→ Task to carry out:
Examine the entries below, count the lines holding the string "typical", and respond with the number only.

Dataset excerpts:

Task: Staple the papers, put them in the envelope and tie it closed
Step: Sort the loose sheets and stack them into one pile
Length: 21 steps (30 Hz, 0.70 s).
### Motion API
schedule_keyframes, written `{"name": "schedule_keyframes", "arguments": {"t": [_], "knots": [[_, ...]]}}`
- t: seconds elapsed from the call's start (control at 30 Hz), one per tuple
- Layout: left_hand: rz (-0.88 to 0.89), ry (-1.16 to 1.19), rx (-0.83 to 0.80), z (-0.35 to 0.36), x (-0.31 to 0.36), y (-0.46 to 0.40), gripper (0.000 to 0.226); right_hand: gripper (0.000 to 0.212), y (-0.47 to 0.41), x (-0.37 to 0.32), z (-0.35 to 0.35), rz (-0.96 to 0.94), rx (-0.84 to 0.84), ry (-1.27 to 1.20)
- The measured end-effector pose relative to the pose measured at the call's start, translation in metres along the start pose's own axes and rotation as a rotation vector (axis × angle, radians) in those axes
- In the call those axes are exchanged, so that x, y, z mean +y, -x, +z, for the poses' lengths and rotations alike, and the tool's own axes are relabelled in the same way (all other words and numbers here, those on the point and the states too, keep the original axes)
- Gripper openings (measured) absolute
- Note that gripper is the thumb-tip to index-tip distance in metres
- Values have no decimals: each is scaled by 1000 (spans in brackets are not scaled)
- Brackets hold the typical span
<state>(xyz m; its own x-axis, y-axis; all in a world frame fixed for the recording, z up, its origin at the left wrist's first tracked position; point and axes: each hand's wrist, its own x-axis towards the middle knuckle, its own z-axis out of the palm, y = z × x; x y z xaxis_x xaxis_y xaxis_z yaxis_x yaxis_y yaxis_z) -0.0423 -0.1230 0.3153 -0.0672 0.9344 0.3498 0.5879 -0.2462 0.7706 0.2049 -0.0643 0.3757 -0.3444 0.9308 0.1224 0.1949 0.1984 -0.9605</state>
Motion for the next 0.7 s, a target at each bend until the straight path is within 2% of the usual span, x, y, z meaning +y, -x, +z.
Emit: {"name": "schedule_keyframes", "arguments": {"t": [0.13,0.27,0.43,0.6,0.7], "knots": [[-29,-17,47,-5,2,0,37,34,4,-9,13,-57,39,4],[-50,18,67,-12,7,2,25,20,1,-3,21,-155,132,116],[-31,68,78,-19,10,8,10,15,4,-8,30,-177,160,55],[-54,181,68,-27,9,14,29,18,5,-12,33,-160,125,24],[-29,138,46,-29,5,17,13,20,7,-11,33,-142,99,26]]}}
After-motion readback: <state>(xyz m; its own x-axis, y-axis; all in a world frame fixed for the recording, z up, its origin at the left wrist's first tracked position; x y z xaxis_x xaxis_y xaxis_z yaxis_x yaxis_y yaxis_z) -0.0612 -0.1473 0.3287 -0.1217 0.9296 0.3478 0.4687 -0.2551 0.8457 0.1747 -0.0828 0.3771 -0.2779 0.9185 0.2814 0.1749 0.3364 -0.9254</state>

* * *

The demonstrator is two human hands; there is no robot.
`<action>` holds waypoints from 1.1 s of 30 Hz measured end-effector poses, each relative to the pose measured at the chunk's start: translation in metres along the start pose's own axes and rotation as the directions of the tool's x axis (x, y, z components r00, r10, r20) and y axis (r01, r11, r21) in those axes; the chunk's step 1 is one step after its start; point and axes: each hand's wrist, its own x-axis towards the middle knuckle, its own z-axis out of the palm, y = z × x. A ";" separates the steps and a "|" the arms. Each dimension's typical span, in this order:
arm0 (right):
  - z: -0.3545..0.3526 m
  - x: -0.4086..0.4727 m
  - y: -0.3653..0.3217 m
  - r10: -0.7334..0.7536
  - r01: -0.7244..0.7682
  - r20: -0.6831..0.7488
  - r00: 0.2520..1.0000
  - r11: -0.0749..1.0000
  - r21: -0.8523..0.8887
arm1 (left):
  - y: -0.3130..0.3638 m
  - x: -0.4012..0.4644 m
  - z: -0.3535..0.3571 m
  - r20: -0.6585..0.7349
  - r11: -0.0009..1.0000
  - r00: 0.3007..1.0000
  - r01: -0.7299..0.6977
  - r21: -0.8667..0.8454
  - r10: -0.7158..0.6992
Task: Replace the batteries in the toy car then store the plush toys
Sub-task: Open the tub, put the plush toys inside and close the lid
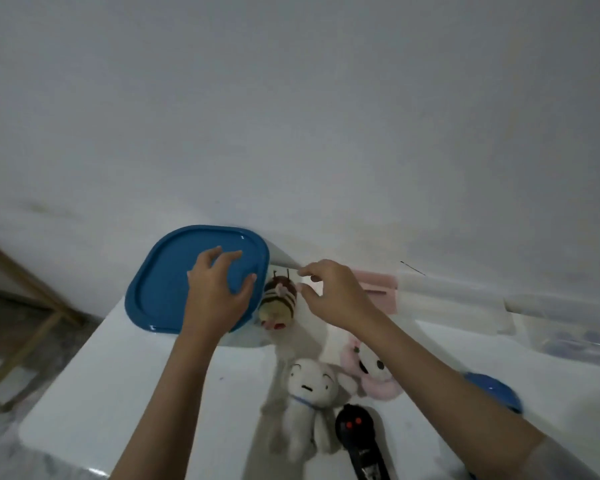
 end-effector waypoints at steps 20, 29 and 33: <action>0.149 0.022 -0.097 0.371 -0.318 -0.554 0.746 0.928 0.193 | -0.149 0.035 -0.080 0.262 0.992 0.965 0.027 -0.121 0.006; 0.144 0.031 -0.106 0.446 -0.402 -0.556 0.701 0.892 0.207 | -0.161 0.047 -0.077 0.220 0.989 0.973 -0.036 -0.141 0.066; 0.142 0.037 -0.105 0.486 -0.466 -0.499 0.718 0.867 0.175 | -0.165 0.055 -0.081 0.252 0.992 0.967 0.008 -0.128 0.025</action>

→ Finished task:
2